Ursula Franklin Street connects Spadina Avenue and St. George Street on the western strip of campus, near the heart of U of T’s engineering footprint and such key buildings as the Myhal Centre for Engineering Innovation & Entrepreneurship.
Formerly Russell Street, the renamed roadway now commemorates one of the most influential scientists and engineers in Canada’s history and a feminist and peace activist whose contributions transcended her prolific scholarly achievements.
“Professor Franklin was an outstanding scholar and a beloved teacher who spent enormous amounts of time mentoring students,” said Vice-President and Provost Cheryl Regehr at a small ceremony held on campus Monday. “She was also known for her incredible advocacy, as an advocate of women and girls and a peace activist.
“This street – this historical marker – is a true testament to Professor Franklin’s cherished intellect and societal impact. We are so very proud to have it here at the University of Toronto.”
Monday’s ceremony was also attended by several members of Franklin’s family and Professor Chris Yip, dean of U of T’s Faculty of Applied Science & Engineering.
Born in Germany in 1921, Franklin came to U of T as a post-doctoral student in 1949 after surviving the Holocaust. In 1967, she became the first female professor in what is now the department of materials science and engineering. In 1984, she became the first woman to receive the honorific of University Professor, a designation that recognizes unusual scholarly achievement and pre-eminence in a field.
Franklin received an array of honours including honorary degrees from more than 20 universities and was named a Companion of the Order of Canada, a member of the Order of Ontario and a recipient of the Award of Merit from the City of Toronto.

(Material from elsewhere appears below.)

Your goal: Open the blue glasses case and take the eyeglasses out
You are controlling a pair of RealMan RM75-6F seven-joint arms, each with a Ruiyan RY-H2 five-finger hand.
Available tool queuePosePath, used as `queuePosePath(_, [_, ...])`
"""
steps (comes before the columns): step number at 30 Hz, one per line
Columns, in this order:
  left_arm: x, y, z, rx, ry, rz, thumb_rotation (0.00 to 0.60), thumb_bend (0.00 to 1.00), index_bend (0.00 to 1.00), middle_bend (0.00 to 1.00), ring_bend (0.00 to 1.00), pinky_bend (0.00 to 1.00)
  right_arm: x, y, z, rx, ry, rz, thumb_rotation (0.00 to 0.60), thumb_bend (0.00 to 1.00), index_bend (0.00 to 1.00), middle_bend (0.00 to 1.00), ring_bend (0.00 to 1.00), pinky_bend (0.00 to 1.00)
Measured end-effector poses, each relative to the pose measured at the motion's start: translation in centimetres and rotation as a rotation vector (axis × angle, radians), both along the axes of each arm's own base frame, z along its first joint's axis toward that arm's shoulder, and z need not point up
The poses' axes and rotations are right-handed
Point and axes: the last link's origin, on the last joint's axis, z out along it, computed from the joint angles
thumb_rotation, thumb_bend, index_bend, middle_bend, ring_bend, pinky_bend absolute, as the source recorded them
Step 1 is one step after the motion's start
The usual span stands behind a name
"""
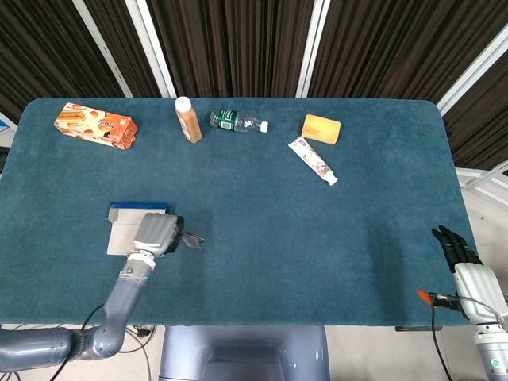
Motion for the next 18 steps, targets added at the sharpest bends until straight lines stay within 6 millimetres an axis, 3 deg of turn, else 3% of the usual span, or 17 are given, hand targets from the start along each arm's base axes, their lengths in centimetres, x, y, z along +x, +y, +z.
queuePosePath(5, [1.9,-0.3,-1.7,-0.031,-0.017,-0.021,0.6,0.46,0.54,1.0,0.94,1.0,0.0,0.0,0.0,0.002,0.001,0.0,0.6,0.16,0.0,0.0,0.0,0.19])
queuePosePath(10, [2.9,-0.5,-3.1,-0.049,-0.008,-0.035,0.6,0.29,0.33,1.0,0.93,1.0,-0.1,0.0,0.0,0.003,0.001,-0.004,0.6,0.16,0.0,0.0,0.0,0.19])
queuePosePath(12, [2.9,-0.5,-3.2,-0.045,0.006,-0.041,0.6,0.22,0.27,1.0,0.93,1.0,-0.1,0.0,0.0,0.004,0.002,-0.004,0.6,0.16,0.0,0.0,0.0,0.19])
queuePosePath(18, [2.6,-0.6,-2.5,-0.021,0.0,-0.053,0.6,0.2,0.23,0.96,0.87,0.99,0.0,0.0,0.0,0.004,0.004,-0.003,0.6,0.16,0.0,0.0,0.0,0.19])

Her work advancing the equality of girls and women was also recognized by a Governor General’s Award. Franklin died in 2016 at the age of 94.

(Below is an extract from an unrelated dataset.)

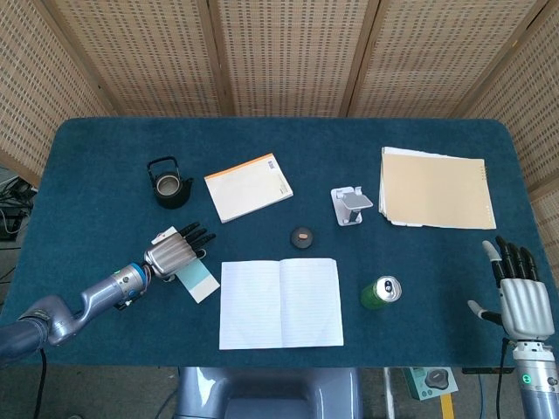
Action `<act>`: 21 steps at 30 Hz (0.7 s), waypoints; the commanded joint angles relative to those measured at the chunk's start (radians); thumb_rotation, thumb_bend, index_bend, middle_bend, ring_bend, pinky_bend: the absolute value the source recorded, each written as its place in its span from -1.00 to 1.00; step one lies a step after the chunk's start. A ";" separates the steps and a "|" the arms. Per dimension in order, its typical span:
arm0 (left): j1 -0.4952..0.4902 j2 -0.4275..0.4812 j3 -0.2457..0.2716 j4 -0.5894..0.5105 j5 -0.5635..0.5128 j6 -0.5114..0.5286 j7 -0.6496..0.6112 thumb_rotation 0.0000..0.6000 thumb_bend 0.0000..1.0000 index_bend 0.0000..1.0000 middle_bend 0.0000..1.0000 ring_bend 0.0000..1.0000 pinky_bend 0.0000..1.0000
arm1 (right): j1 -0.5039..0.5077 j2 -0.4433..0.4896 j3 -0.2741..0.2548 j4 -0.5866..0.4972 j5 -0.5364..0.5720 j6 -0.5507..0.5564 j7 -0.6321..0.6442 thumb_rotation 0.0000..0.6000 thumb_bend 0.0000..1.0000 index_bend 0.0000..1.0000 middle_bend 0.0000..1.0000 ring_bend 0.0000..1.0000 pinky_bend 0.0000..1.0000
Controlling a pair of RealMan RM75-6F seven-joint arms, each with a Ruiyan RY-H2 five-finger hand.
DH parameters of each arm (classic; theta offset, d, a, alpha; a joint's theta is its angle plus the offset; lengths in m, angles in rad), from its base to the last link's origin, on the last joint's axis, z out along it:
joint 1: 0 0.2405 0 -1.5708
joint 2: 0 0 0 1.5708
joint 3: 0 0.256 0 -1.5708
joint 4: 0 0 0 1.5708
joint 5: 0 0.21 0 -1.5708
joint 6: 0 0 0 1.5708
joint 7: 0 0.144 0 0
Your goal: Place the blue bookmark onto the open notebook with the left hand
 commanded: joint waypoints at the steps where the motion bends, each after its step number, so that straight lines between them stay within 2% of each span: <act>1: -0.001 0.003 0.002 -0.007 -0.003 0.000 0.000 1.00 -0.54 -0.07 -1.00 -1.00 -1.00 | 0.000 0.001 -0.001 -0.001 -0.002 0.001 0.000 1.00 -0.86 -1.00 -1.00 -1.00 -1.00; 9: 0.001 0.011 0.003 -0.025 -0.012 0.012 0.008 1.00 -0.54 0.14 -1.00 -1.00 -1.00 | -0.001 0.003 -0.002 -0.005 -0.006 0.005 0.001 1.00 -0.86 -1.00 -1.00 -1.00 -1.00; 21: 0.003 0.036 -0.001 -0.065 -0.010 0.048 0.036 1.00 -0.54 0.19 -1.00 -1.00 -1.00 | -0.003 0.007 -0.002 -0.012 -0.008 0.012 0.001 1.00 -0.86 -1.00 -1.00 -1.00 -1.00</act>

Local city councillor and U of T alumnus Mike Layton said the renaming of the street marked “a process of turning the past into a new interpretation of the people that made this city great, made this university great and made our country and the world a better and more special place.
“This means a lot not only to Professor Franklin’s family, but also to the wider university family, and is just a small way to recognize her contributions to the University of Toronto.”
Franklin’s daughter, Monica Franklin, a U of T alumna, said her family was proud to see the street named in her mother’s honour.
“I know my mother would be pleased by having a street named after her, as well as its location, a stone’s throw – although she would object to the analogy – from Engineering and the Wallberg Building where she spent most of her U of T Engineering life,” she said in her prepared remarks.
“It is also not far from Massey College, where she spent much of her last 20 to 25 years. As well, it is the address for other U of T departments – astrophysics, anthropology and Earth sciences – appropriate given her life’s work making connections between disciplines.”
The naming of Ursula Franklin Street was set in motion following a request to Councillor Layton from Michael Valpy of the Munk School of Public Policy & Global Affairs and Massey College. The street was previously named for Peter Russell, the first administrator of Upper Canada and an opponent of efforts to abolish slavery in the colony.
The decision to rename the street was approved by a unanimous vote of the Toronto and East York Community Council in March.
Franklin’s daughter said her mother’s life and activism held within it a message that’s timely to the ongoing reckoning with racism and intolerance in society.
“I knew she would abhor the tribalism and how easy it is to fear the ‘other’ – those who are not like us, who look and act differently, who come from different backgrounds,” she said. “She would urge us to find what we have in common – that we are all seeking a better, more just and equitable society for ourselves and our children.”